No Brasil, a Agência Nacional de Vigilância Sanitária (Anvisa) exige registro para uso do PMMA para preenchimento subcutâneo, pois é uma substância considerada de máximo risco. De acordo com o órgão, há registros de produtos para essa finalidade há mais de 10 anos no país.

Com o registro, o PMMA só pode ser usado em duas situações:
- Correção de lipodistrofia (alteração no organismo que leva à concentração de gordura em algumas partes do corpo) provocada pelo uso de antirretrovirais em pacientes com síndrome da imunodeficiência adquirida (AIDS).

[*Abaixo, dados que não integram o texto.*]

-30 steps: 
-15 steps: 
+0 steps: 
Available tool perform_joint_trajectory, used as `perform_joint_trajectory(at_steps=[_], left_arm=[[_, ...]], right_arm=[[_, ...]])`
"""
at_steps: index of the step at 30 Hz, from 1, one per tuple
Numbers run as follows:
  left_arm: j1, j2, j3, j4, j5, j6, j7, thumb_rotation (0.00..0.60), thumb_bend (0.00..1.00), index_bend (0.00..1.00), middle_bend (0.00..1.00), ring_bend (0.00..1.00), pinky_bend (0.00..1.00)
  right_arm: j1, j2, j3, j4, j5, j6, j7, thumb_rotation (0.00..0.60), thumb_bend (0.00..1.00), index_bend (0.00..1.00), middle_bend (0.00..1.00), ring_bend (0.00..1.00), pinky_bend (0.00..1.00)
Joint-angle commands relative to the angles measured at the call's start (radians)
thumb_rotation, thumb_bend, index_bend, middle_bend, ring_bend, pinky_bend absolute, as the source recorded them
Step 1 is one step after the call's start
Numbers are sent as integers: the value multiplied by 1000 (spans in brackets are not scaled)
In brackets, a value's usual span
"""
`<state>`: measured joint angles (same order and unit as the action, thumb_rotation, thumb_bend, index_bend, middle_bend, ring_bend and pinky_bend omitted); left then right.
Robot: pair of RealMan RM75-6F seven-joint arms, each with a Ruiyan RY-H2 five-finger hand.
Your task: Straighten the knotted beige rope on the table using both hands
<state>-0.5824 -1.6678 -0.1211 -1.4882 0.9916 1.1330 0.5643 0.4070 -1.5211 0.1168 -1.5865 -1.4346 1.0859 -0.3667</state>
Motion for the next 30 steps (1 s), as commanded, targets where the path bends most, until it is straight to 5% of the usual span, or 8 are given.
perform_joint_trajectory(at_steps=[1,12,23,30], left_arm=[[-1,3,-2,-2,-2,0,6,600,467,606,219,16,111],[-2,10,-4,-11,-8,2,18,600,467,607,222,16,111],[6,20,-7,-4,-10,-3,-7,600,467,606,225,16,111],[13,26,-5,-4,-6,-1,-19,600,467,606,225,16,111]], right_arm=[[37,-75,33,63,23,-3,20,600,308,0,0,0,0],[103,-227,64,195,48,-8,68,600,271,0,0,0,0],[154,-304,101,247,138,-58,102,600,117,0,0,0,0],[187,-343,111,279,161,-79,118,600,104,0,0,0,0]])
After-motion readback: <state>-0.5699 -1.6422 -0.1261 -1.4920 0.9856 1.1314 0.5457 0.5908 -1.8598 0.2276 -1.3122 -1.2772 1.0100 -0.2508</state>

- Correção volumétrica facial e corporal, que é uma forma de tratar alterações, como irregularidades e depressões no corpo, fazendo o preenchimento em áreas afetadas por meio de bioplastia.
Apenas profissionais treinados e habilitados podem aplicar o produto, e a dose usada depende de avaliação médica.
A Sociedade Brasileira de Cirurgia Plástica (SBCP) não recomenda o uso de PMMA para fins estéticos, por conta do risco de complicações graves como: necroses, cegueiras, embolias, o que pode levar à morte.
A longo prazo, o PMMA pode causar danos no corpo de difícil reparação. Ele não é reabsorvível pelo organismo e dura para sempre. É impossível retirar todo o PMMA do corpo sem causar um estrago grande, segundo especialistas.